> _Goal of the exercise_
Transcribe nothing except the lines below that run from the one with "(337, 29): 90" to the one with "Picture: 672 x", ends included, and do not copy any picture.

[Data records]
□ □ □ □ □ □ □

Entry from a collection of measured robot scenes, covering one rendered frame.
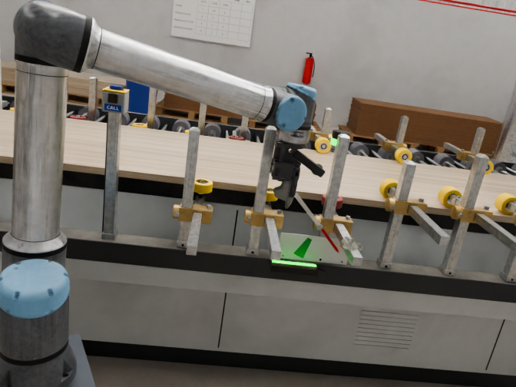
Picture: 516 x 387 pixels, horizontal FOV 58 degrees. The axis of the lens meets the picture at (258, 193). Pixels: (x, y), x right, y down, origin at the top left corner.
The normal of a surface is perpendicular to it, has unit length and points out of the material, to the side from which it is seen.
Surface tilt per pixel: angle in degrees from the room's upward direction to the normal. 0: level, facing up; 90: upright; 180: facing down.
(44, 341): 90
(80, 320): 90
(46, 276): 5
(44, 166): 91
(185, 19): 90
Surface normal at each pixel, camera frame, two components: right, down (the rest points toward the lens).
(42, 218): 0.59, 0.35
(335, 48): 0.00, 0.33
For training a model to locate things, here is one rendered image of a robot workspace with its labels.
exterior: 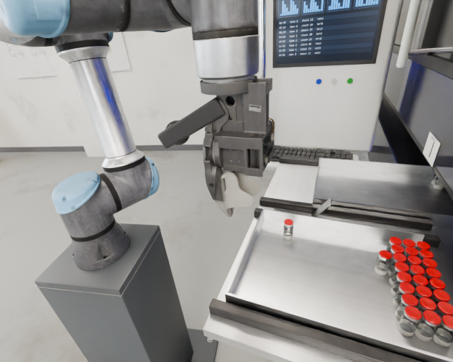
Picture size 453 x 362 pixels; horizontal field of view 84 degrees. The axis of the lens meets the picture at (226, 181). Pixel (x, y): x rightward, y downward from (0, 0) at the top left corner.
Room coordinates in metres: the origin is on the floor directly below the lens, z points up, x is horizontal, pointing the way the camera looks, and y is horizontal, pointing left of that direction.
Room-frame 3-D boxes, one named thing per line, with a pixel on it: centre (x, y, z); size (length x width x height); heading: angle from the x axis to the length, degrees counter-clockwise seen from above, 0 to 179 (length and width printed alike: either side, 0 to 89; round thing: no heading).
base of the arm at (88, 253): (0.56, 0.38, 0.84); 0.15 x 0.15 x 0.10
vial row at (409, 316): (0.29, -0.29, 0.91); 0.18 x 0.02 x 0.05; 155
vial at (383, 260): (0.33, -0.28, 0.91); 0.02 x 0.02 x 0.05
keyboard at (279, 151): (1.03, -0.36, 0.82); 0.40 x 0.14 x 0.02; 64
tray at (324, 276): (0.33, -0.19, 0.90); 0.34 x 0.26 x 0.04; 66
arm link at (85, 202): (0.57, 0.37, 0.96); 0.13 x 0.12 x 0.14; 133
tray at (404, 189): (0.60, -0.43, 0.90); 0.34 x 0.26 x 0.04; 66
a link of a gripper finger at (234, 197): (0.32, -0.01, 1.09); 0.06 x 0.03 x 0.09; 66
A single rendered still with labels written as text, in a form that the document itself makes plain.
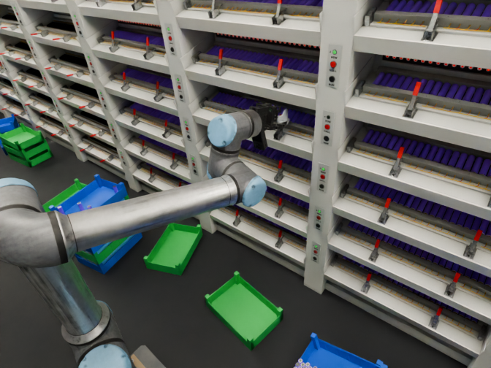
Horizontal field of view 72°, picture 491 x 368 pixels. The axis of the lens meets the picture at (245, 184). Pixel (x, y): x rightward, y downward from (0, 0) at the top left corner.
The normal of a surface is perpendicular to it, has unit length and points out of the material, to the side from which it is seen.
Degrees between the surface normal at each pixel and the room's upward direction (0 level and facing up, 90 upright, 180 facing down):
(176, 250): 0
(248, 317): 0
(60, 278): 94
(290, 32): 106
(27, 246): 58
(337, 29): 90
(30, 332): 0
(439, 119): 15
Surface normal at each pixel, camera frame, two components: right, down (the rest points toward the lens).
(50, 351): -0.06, -0.80
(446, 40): -0.22, -0.63
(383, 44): -0.58, 0.70
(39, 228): 0.23, -0.49
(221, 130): -0.59, 0.22
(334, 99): -0.61, 0.50
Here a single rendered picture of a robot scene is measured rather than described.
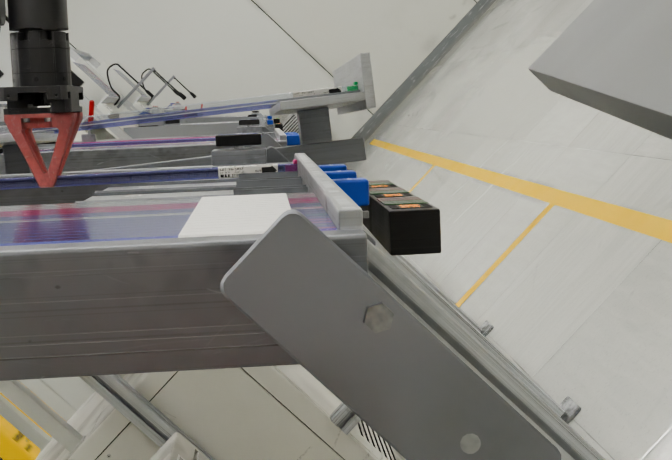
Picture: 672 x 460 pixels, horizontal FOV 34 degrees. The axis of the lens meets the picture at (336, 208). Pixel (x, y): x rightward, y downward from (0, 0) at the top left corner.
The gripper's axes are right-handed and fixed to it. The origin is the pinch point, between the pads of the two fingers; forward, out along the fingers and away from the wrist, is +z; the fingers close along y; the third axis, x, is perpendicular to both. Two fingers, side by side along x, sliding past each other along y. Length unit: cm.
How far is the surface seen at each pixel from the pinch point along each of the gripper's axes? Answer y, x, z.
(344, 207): 57, 26, -1
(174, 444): -5.2, 10.8, 29.7
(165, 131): -440, -27, 4
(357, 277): 64, 26, 1
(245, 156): -8.1, 19.7, -1.1
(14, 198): -8.0, -5.2, 2.5
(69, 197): -8.1, 0.6, 2.6
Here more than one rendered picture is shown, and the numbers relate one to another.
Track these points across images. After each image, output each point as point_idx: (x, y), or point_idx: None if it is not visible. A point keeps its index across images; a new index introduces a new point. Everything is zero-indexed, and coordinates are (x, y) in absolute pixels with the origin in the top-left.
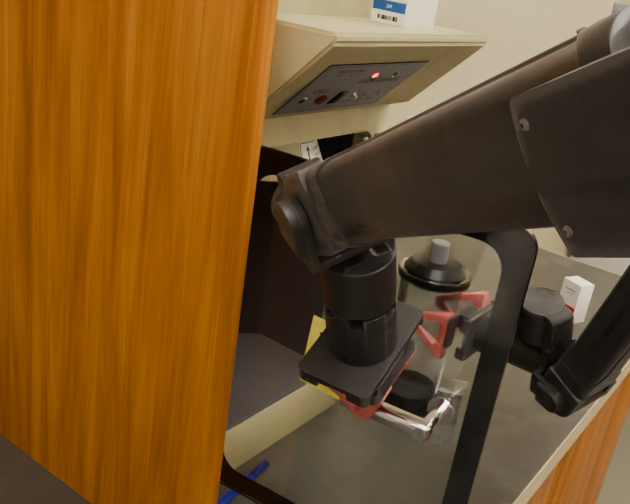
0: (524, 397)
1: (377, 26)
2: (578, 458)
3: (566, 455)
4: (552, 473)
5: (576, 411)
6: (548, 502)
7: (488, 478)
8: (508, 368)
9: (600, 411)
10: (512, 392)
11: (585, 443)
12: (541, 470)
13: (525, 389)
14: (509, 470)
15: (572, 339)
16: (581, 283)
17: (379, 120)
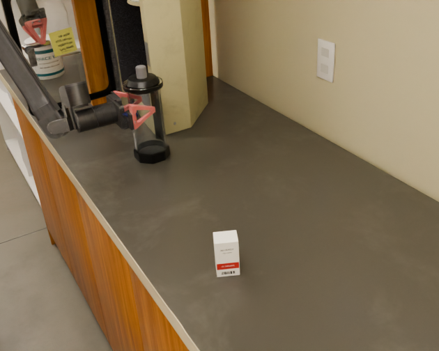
0: (130, 194)
1: None
2: (162, 338)
3: (136, 281)
4: (125, 264)
5: (105, 209)
6: (136, 301)
7: (82, 161)
8: (163, 200)
9: (173, 335)
10: (138, 192)
11: (166, 337)
12: (74, 177)
13: (137, 198)
14: (82, 168)
15: (62, 105)
16: (219, 235)
17: None
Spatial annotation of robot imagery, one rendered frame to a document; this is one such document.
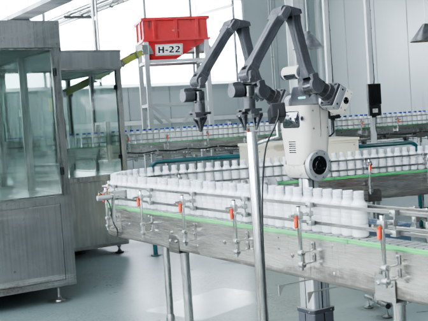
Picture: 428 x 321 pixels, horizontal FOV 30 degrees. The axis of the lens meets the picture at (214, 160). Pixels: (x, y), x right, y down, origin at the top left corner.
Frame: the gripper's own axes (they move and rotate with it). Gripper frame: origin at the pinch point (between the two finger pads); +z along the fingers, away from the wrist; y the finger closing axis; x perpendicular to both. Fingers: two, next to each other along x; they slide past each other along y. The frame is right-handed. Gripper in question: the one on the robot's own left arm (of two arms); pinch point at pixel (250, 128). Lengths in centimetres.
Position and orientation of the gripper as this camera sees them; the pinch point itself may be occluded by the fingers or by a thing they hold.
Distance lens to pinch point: 368.0
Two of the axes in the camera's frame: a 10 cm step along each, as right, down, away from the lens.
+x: -5.1, -0.1, 8.6
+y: 8.6, -0.6, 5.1
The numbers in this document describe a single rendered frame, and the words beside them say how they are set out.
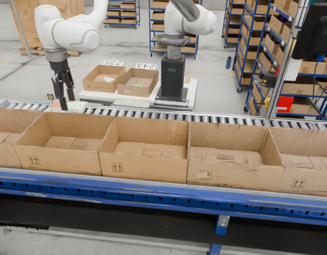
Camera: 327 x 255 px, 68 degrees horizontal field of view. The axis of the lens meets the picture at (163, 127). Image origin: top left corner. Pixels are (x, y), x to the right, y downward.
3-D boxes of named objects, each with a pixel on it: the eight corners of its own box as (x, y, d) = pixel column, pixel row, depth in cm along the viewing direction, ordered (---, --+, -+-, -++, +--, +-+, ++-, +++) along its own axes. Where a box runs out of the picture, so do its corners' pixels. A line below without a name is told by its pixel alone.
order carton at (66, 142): (118, 140, 139) (115, 115, 129) (102, 179, 115) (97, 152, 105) (52, 135, 142) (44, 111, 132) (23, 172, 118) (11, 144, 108)
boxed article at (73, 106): (57, 102, 123) (56, 99, 122) (88, 104, 122) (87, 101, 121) (50, 110, 117) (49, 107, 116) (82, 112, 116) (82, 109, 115)
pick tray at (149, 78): (159, 80, 239) (159, 70, 233) (148, 98, 208) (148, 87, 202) (131, 77, 244) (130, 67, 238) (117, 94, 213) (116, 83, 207)
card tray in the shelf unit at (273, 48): (263, 42, 281) (266, 33, 275) (291, 43, 278) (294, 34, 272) (271, 53, 248) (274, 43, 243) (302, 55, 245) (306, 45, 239)
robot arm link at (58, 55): (70, 43, 106) (72, 56, 109) (49, 42, 106) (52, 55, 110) (60, 49, 98) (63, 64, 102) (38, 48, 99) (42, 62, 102)
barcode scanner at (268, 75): (254, 82, 179) (260, 68, 173) (271, 85, 179) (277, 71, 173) (256, 86, 174) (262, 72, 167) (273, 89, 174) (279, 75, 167)
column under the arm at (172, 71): (160, 86, 227) (160, 50, 208) (188, 88, 224) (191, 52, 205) (154, 99, 206) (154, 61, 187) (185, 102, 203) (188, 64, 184)
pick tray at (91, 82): (126, 76, 246) (125, 66, 240) (114, 93, 215) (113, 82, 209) (99, 74, 249) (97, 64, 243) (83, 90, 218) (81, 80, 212)
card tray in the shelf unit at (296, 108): (265, 92, 265) (268, 84, 259) (294, 94, 262) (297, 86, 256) (274, 112, 232) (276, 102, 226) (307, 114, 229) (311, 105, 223)
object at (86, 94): (197, 80, 246) (198, 77, 245) (193, 109, 200) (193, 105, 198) (103, 72, 260) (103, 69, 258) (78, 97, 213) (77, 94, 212)
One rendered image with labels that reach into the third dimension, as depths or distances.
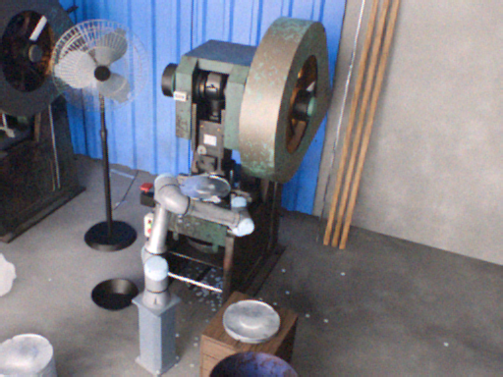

□ □ □ □ □ □ □

> _Finished exercise_
(337, 29): 90
(30, 332): 0
(439, 119): 15
Surface normal at each pixel, camera frame, two components: right, down (the rest points toward the lens).
(50, 351): -0.06, -0.80
(446, 40): -0.22, -0.63
(383, 44): -0.58, 0.70
(39, 228): 0.23, -0.49
(221, 130): -0.59, 0.22
(334, 99): -0.61, 0.50
Here a single rendered picture of a robot scene is measured rather than described.
Picture: 672 x 460 pixels, horizontal FOV 34 degrees. The axis of the lens meets the picture at (336, 208). Pixel (x, y): x rightward, y downward from (0, 0) at the top left corner.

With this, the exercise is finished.